* [Exercise details]
Show only those lines of the entries where the string "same" is found.

--*--

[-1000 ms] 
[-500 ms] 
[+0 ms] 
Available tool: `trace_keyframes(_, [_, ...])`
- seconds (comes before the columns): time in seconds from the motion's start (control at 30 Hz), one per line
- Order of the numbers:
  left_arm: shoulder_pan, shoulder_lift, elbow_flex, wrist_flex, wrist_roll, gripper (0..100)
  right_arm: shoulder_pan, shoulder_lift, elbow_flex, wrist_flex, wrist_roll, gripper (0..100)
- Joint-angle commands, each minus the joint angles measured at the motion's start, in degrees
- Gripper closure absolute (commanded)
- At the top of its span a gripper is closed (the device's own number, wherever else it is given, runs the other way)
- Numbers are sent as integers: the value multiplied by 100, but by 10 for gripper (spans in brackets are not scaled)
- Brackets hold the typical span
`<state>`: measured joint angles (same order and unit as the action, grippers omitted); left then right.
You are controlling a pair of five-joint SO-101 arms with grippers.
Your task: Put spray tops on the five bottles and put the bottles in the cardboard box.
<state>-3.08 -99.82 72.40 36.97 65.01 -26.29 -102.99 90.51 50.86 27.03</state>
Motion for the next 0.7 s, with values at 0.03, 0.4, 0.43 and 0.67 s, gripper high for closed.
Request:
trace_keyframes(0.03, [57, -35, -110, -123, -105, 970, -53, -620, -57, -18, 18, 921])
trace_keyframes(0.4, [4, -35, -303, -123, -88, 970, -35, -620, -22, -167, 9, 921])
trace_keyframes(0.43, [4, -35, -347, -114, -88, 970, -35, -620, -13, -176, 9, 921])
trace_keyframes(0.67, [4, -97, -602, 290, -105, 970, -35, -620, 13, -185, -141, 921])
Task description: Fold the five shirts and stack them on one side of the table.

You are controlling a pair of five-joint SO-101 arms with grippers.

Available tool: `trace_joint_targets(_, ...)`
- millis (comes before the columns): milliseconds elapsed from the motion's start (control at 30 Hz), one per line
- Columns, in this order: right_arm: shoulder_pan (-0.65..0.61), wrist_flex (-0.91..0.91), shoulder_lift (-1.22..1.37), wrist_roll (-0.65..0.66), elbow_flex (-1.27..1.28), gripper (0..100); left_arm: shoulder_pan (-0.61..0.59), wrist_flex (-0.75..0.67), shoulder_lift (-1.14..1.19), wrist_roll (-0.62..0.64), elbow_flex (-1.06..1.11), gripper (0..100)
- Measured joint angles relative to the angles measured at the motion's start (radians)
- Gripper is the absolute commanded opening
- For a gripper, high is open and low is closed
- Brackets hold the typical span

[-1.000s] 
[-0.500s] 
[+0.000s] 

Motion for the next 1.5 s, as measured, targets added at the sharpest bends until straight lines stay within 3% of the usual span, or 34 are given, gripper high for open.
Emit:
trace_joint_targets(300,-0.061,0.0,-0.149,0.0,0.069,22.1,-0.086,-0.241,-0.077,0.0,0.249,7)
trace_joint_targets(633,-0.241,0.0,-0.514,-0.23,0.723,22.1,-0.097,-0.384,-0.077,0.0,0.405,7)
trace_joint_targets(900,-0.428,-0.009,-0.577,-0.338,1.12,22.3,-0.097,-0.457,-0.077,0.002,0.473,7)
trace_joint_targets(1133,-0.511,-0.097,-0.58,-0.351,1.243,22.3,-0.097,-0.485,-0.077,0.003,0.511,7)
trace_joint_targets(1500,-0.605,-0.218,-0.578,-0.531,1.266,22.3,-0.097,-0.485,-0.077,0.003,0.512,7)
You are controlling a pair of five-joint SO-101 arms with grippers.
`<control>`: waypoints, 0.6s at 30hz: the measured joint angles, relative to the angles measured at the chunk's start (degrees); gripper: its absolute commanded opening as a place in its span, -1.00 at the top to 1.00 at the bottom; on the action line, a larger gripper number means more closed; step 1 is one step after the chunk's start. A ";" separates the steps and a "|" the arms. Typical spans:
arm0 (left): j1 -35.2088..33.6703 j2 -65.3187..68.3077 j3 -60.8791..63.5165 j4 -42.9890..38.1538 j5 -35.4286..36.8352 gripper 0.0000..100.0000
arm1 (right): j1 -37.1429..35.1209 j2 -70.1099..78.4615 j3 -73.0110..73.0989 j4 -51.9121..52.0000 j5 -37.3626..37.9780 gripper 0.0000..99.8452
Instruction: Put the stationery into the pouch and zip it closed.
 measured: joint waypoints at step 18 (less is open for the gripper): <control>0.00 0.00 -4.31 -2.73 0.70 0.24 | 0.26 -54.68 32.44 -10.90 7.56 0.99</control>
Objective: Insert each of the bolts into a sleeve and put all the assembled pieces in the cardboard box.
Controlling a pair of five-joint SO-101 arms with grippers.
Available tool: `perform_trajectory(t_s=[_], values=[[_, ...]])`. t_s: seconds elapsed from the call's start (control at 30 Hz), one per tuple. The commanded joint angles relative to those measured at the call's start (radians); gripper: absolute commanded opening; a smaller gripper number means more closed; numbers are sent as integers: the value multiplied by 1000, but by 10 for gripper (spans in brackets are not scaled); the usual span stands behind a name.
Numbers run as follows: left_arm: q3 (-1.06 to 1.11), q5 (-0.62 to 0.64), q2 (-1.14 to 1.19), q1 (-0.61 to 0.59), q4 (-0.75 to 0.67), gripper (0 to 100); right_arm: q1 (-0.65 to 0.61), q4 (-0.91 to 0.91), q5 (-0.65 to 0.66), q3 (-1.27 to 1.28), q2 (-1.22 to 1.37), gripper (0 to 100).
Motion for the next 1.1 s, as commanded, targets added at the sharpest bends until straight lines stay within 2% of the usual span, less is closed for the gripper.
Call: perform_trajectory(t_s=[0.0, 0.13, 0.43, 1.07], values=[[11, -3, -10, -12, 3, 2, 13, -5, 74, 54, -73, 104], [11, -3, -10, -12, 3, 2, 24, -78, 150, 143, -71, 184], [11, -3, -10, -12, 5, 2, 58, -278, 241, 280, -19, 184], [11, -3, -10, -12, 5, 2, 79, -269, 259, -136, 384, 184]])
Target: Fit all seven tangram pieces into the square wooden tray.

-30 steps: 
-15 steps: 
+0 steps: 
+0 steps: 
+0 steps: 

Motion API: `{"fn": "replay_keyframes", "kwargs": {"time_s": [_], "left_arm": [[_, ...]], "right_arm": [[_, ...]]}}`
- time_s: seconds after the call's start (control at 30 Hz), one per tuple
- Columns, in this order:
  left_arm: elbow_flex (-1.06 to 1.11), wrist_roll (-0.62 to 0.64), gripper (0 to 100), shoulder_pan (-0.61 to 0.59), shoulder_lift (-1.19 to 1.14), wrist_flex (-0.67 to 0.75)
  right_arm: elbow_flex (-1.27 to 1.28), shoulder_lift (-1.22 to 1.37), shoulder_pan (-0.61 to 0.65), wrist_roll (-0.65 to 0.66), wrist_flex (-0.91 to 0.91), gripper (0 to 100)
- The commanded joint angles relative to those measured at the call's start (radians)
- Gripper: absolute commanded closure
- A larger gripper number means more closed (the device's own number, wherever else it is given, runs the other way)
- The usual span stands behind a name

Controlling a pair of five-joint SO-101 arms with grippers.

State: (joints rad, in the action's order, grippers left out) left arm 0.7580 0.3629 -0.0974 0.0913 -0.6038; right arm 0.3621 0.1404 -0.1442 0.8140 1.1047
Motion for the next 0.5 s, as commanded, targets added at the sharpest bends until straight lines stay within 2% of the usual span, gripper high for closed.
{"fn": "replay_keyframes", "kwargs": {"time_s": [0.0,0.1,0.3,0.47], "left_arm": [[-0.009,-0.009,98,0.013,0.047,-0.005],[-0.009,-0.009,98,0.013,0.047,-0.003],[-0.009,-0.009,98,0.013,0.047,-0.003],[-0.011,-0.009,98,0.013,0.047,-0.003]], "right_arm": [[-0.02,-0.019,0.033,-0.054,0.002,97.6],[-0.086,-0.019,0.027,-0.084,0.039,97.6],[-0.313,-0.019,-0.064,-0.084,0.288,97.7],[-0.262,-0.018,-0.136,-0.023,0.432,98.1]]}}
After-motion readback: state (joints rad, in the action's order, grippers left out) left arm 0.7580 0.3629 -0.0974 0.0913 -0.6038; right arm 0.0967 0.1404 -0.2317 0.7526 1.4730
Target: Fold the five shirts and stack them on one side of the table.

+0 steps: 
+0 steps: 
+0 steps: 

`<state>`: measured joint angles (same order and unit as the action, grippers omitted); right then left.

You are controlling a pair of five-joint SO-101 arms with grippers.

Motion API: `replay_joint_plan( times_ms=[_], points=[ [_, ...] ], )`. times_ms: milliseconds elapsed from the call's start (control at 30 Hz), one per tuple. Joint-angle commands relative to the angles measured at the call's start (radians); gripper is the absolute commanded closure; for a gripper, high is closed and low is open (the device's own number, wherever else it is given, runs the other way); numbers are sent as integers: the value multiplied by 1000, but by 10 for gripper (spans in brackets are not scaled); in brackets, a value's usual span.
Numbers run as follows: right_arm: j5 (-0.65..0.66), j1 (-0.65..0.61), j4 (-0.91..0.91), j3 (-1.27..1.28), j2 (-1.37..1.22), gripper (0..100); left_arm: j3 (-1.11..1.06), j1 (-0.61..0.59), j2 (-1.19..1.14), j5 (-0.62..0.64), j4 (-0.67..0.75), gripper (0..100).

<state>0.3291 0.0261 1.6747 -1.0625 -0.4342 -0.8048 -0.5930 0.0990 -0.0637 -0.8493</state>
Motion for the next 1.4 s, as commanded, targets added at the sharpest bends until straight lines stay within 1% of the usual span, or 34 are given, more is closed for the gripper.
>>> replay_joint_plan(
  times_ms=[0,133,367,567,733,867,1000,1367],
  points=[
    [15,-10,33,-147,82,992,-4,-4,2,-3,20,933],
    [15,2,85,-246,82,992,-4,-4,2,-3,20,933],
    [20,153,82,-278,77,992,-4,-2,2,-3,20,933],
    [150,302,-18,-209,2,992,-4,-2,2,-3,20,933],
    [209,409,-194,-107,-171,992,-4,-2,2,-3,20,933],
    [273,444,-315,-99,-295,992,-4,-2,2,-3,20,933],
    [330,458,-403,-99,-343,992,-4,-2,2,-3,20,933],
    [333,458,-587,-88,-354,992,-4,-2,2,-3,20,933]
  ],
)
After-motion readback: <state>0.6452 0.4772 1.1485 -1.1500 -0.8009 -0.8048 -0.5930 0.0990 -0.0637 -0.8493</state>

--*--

* [Answer section]
`<state>`: measured joint angles (same order and unit as the action, grippers omitted); left then right.
`<state>`: measured joint angles (same order and unit as the action, grippers omitted); right then left.

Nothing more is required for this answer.